(What the exercise asks): List all lines of the data containing the word "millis".

(Dataset entries):
▬▬▬▬▬▬▬▬▬▬

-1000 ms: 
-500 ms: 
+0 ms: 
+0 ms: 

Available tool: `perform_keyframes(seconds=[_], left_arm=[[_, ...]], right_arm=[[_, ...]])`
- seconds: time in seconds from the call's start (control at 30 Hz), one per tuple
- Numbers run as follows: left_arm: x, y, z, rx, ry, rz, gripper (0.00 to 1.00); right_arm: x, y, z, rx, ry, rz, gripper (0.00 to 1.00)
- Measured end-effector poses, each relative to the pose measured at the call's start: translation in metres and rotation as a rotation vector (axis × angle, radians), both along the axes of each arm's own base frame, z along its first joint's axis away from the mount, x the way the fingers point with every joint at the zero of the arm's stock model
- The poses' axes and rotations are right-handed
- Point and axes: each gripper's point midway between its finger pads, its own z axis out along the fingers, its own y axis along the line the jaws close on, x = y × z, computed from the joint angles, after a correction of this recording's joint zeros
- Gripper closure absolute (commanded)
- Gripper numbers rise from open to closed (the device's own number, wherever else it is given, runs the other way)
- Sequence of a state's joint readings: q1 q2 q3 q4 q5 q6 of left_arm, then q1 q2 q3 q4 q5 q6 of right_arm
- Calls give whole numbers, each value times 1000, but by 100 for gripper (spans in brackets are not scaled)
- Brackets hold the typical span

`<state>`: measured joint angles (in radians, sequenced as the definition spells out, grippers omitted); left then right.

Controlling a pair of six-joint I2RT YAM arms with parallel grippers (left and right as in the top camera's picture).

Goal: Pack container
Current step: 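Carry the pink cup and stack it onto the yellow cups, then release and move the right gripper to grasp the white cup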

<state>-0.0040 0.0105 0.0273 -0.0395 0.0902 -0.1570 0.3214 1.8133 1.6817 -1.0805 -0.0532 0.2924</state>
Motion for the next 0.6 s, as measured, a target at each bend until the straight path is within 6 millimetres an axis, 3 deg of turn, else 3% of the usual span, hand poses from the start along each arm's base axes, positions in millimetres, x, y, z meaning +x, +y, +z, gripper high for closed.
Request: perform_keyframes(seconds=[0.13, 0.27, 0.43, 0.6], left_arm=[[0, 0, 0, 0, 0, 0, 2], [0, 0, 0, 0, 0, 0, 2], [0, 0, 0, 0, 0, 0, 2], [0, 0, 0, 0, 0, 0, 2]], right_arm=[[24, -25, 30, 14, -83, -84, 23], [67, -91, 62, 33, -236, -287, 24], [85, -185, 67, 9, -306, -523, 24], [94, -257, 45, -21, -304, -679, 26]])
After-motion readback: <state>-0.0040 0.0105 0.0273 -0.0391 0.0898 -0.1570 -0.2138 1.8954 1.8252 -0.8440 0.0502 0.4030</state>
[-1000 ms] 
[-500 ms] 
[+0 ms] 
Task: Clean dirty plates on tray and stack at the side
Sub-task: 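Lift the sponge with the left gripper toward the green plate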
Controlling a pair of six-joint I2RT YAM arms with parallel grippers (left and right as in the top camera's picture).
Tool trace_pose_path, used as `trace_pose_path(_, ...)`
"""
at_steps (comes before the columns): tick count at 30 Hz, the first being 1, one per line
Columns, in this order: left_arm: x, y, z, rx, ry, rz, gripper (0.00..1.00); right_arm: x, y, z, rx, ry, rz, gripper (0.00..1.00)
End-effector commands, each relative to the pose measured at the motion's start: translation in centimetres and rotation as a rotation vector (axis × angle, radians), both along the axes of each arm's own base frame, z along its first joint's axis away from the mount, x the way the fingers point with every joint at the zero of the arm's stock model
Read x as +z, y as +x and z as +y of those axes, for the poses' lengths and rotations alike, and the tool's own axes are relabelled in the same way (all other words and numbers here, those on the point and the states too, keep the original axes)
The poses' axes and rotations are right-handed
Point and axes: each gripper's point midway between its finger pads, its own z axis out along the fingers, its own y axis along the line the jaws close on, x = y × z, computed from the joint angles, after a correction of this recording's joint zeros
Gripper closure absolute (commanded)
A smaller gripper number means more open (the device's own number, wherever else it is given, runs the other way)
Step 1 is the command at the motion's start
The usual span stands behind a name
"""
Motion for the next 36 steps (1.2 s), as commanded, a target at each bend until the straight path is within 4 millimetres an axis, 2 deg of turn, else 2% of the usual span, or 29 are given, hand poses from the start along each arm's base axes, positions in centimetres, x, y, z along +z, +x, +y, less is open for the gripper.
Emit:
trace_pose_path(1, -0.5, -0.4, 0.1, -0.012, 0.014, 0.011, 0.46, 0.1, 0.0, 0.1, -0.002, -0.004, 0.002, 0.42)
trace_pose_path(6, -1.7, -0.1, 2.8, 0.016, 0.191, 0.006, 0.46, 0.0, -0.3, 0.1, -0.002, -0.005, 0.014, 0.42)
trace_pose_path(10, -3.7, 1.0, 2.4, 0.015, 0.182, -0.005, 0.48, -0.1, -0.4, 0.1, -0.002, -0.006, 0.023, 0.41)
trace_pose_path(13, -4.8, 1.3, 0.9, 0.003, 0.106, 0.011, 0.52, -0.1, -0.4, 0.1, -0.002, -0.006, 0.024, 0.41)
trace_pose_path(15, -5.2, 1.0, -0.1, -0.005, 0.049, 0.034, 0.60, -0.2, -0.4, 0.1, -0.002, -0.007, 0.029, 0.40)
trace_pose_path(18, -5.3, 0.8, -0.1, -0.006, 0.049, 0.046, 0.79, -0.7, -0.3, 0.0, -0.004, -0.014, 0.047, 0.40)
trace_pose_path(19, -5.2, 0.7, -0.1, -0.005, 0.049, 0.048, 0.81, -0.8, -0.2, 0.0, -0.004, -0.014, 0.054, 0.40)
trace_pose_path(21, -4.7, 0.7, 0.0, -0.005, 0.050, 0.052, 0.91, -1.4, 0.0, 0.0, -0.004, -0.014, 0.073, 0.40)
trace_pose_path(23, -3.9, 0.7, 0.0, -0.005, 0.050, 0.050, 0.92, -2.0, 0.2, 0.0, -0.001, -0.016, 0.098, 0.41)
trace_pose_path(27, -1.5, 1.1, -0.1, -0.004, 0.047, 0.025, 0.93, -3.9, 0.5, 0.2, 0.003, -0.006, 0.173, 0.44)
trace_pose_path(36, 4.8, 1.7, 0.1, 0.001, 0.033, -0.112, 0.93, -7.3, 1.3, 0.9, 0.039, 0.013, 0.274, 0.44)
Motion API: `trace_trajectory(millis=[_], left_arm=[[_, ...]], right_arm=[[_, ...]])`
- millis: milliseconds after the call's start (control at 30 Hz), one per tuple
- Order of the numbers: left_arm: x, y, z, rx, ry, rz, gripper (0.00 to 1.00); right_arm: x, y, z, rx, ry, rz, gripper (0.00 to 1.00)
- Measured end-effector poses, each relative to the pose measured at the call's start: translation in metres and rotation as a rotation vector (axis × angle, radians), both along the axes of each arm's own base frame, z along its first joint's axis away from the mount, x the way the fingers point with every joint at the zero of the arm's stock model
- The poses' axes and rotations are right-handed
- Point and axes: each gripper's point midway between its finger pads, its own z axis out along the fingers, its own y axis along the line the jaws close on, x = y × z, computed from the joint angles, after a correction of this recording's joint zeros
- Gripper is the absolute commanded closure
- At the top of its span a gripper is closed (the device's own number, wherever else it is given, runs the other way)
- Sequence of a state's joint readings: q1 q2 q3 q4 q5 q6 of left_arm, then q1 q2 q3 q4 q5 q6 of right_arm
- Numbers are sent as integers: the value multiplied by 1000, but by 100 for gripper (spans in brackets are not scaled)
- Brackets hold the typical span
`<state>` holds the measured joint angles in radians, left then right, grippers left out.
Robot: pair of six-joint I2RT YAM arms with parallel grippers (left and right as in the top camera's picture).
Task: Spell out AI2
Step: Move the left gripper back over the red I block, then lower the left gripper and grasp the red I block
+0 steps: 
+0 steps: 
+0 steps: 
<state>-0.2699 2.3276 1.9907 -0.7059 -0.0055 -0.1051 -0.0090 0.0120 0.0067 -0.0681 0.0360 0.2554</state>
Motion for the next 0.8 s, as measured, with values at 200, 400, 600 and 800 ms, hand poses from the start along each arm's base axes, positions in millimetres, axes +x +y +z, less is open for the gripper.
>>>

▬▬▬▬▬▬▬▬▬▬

(Written reply):
Motion API: `trace_trajectory(millis=[_], left_arm=[[_, ...]], right_arm=[[_, ...]])`
- millis: milliseconds after the call's start (control at 30 Hz), one per tuple

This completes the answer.